Весь мой первый опыт показался мне неловким и неудачным, но для свидетельницы и ее семьи это тоже был большой стресс. С другой стороны, мой первый фоторобот показал, как это не нужно делать, и сейчас, оглядываясь назад, я считаю, что самый плохой опыт получила самым первым.
Была глубокая ночь, и я сидела в допросной в штаб-квартире ФБР, готовясь к дистанционному интервью. Я была сильно обеспокоена. Свидетель являлся информатором в продолжающейся «войне с терроризмом», и, честно говоря, я боялась, что он не захочет разговаривать с женщиной.
Но мои страхи развеялись за считаные минуты; он оказался обаятельнейшим парнем, шутил с агентами, сидевшими с ним рядом, и с довольным видом попивал газировку. Он прекрасно говорил по-английски, так что нам не понадобился переводчик, и, судя по его лицу, прекрасно проводил время.
Собственно, он чувствовал себя настолько свободно, что я задумалась, не уловка ли все это. Если информатор выдумывает, наши агенты не купятся на его ложь. Но может, это какая-то двойная игра с их стороны? В то время я не могла сказать этого наверняка, но, по моему мнению, он все сочинил.
Ложные показания – обычное дело для сотрудников правоохранительных органов, и судебные художники не являются исключением. Не все свидетели действуют из лучших побуждений, и не все говорят правду. Но они не рассчитывают, что их попросят описать подозреваемого для составления фоторобота. Оказавшись в такой неловкой ситуации, они могут либо придумать какое-то лицо, либо описать по-настоящему существующего человека.

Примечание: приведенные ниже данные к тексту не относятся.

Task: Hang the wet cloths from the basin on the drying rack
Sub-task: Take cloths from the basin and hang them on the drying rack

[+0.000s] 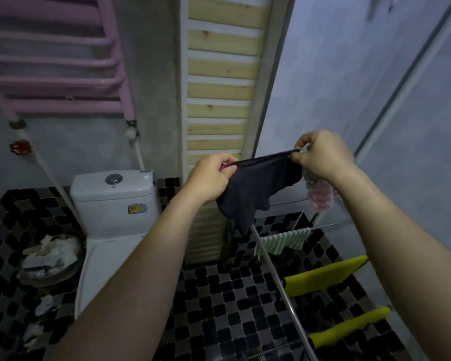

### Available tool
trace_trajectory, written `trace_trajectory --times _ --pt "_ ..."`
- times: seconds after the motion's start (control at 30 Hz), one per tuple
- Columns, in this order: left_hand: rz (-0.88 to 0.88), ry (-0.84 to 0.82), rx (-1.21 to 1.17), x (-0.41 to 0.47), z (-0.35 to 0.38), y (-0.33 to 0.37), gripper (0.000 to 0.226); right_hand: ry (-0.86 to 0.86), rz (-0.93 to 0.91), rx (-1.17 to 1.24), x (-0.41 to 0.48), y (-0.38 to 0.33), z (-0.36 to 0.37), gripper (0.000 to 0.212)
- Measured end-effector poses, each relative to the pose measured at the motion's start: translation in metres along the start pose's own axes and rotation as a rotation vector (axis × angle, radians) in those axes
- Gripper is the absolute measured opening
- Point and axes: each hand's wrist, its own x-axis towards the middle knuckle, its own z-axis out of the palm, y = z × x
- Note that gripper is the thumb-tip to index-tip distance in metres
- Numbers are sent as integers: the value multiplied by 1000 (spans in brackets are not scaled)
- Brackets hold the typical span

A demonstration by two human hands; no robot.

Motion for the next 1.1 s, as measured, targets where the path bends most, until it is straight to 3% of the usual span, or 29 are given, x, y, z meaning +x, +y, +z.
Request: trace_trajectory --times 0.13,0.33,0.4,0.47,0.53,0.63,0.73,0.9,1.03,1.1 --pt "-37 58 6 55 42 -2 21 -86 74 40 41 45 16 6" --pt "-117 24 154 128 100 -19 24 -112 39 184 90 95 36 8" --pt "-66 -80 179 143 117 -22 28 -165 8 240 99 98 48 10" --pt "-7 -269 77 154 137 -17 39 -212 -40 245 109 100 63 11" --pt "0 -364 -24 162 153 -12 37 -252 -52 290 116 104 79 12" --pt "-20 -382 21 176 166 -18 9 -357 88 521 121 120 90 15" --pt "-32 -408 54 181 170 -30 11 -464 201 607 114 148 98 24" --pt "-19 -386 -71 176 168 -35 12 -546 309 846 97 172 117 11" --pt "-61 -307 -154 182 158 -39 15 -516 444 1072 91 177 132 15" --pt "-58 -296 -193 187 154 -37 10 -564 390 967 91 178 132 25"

Придумать лицо куда сложнее, чем может показаться. Зачастую свидетель начинает описывать «подозреваемого» в туманных расплывчатых терминах, так что в результате получается такой же неубедительный портрет. Свидетель волнуется, что рисунок вышел слишком усредненным, и добавляет какую-нибудь черту, чтобы художник не заподозрил подвоха.
– О, а я разве не упомянул, что у него были огромные уши? Да, и такие брови – кустистые, прямо как гусеницы!

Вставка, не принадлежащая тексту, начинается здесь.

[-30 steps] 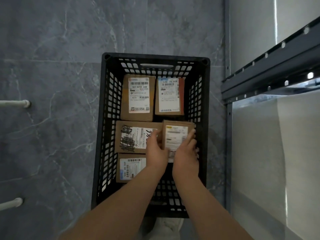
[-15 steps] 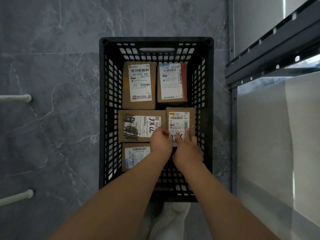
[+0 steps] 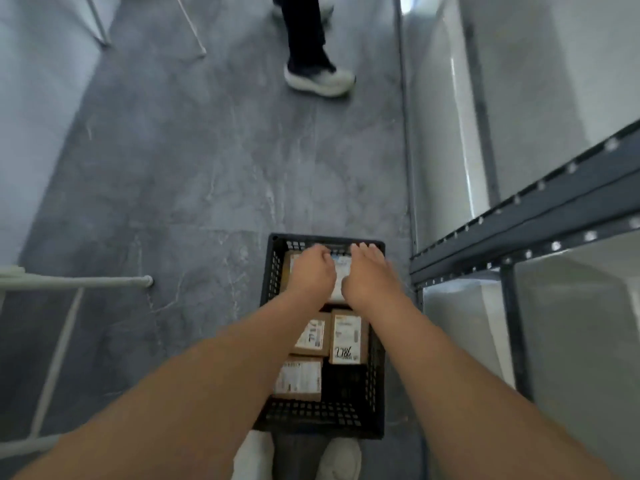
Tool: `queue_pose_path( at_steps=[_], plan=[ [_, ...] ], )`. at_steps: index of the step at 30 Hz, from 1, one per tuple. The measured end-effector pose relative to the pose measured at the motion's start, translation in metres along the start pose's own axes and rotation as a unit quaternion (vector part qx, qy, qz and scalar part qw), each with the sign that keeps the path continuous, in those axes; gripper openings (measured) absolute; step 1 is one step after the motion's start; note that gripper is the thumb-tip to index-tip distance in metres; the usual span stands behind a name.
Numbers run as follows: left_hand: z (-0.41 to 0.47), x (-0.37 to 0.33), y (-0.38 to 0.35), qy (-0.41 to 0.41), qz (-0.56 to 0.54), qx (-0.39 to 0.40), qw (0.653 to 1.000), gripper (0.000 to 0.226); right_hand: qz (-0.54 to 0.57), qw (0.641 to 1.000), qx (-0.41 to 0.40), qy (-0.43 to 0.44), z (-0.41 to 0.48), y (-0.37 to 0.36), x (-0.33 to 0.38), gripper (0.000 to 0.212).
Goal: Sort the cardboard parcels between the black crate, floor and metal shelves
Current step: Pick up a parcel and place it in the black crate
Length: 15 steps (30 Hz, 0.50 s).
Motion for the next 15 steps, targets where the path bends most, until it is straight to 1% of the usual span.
queue_pose_path(
  at_steps=[2,4,7,9,12,15],
  plan=[
    [-0.019,-0.057,0.042,-0.045,0.018,-0.014,0.999,0.036,-0.012,0.997,-0.072,0.011,-0.027,0.073,0.003,0.069],
    [-0.047,-0.115,0.086,-0.103,0.045,-0.050,0.992,0.039,-0.034,0.990,-0.137,0.014,-0.065,0.150,0.006,0.071],
    [-0.107,-0.208,0.149,-0.214,0.123,-0.133,0.960,0.047,-0.038,0.966,-0.254,0.007,-0.137,0.259,0.009,0.070],
    [-0.158,-0.267,0.184,-0.270,0.122,-0.183,0.938,0.052,-0.027,0.938,-0.346,-0.003,-0.194,0.321,0.011,0.070],
    [-0.239,-0.336,0.217,-0.329,0.103,-0.258,0.902,0.056,-0.037,0.885,-0.464,-0.016,-0.276,0.389,0.009,0.074],
    [-0.310,-0.395,0.234,-0.385,0.091,-0.278,0.875,0.059,-0.076,0.841,-0.534,-0.033,-0.347,0.447,0.006,0.074]
  ],
)
Point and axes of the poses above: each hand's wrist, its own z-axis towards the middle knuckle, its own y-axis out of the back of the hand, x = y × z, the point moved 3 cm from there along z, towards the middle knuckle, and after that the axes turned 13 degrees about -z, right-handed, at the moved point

Гораздо проще описать лицо, которое ты действительно знаешь. Это может быть приятель, сосед или даже киноактер. «Какова вероятность, что это вообще сработает?» – думает человек. Но когда он видит набросок, сердце у него замирает.
– Погодите, я что, говорил, что у него был нос крючком? Нет, нос у него прямой, и кончик такой… закругленный. Ну и вообще, он до половины прикрыл лицо шарфом. И как я мог забыть!

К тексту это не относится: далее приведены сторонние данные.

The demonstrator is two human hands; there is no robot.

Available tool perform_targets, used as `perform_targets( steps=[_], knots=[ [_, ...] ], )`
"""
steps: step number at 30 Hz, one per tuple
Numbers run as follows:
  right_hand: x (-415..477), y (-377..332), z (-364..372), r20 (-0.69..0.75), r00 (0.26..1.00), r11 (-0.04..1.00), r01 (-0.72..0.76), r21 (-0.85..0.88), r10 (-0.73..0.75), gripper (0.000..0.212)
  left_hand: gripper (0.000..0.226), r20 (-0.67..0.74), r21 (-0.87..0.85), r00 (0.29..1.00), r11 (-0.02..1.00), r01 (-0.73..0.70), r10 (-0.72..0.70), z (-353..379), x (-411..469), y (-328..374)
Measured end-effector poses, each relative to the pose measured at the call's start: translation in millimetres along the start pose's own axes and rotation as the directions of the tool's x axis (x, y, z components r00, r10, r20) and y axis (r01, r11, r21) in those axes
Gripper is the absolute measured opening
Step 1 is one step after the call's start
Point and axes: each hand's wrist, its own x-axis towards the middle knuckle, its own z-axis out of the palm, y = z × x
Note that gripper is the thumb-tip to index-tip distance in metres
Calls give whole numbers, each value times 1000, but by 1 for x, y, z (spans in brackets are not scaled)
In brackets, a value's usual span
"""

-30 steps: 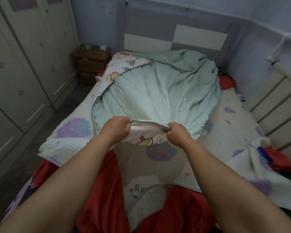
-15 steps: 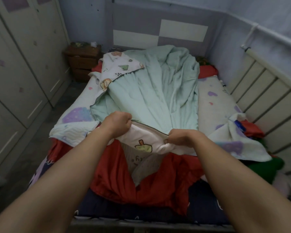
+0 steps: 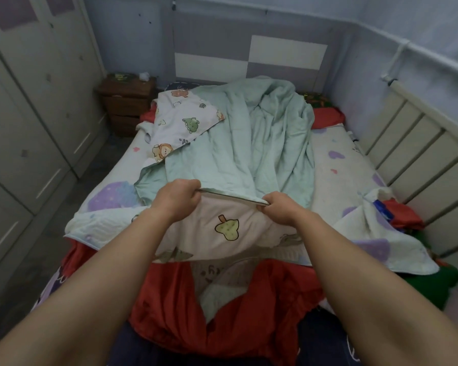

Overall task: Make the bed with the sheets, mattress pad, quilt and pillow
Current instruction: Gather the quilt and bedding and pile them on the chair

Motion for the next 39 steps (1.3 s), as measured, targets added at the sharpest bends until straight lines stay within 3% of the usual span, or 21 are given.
perform_targets(
  steps=[4, 7, 11, 16, 21, 26, 30, 36, 39],
  knots=[
    [72, 30, -3, -47, 999, 1000, 20, 8, -19, 23, 8, 23, 2, 997, 998, 67, -67, 35, 67, -10],
    [125, 50, -5, -64, 998, 999, 19, 30, -17, 29, 21, 37, -8, 994, 994, 105, -104, 64, 117, -20],
    [192, 77, -6, -84, 996, 994, 7, 110, 2, 11, 26, 70, -28, 987, 989, 144, -142, 103, 172, -31],
    [264, 103, 2, 7, 1000, 983, -26, 180, 25, 32, 33, 104, -87, 973, 973, 216, -207, 148, 221, -49],
    [333, 123, 17, 1, 998, 976, -60, 211, 61, 37, 35, 143, -72, 958, 963, 261, -249, 196, 264, -76],
    [398, 150, 39, -65, 995, 992, -68, 103, 75, 31, 37, 182, -51, 944, 956, 288, -275, 249, 304, -102],
    [451, 171, 53, -201, 977, 997, -80, -20, 75, 40, 41, 182, -27, 943, 957, 290, -280, 288, 334, -126],
    [519, 188, 70, -343, 921, 917, -288, -277, 186, 62, 60, 168, 4, 913, 926, 377, -372, 334, 380, -158],
    [544, 198, 74, -367, 876, 874, -417, -249, 313, 69, 72, 224, 77, 862, 890, 450, -455, 354, 399, -167]
  ],
)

Теперь свидетель сдает назад, опасаясь, что художник поймет – он рисует Харрисона Форда.
Но больше всего раздражает, когда работаешь над делом и слышишь, как кто-то отпускает шуточки или утверждает, что жертва все сочинила. Через несколько дней после интервью с женщиной, которую похитили и месяц держали в заложниках, я услышала по радио, как двое ведущих потешались:
– Да ладно, кто-то правда верит, что это могло случиться?
– Мне кажется, она все выдумала.
– Готов поспорить, все закончится тем, что предполагаемая жертва получит контракт на книжку и на фильм.
Серьезно, парни? Разве вы не ведете выпуск новостей?
Оказалось, та женщина говорила правду; через пару недель я получила мейл, сообщавший, что похитителей поймали. Ни книжек, ни фильма, ни журнальных обложек – жертве они не были нужны.
Нас всех учили, что мы должны быть готовы рисовать что угодно. Обычно это означает татуировки, бейсболки и одежду, но как-то раз я получила одно из самых странных заданий, какие возможны на нашей работе.
Мальчика похитили, когда ему было пять лет, насиловали и держали взаперти в заброшенной хижине в лесу. Годы спустя полиция задержала мужчину по обвинению в серии сексуальных преступлений против детей; имелись основания считать, что и того мальчика похитил тоже он. Проблема заключалась в том, что мальчик практически не видел своего похитителя, так что опознание ничего бы не дало. К этому добавлялось и время, прошедшее с похищения.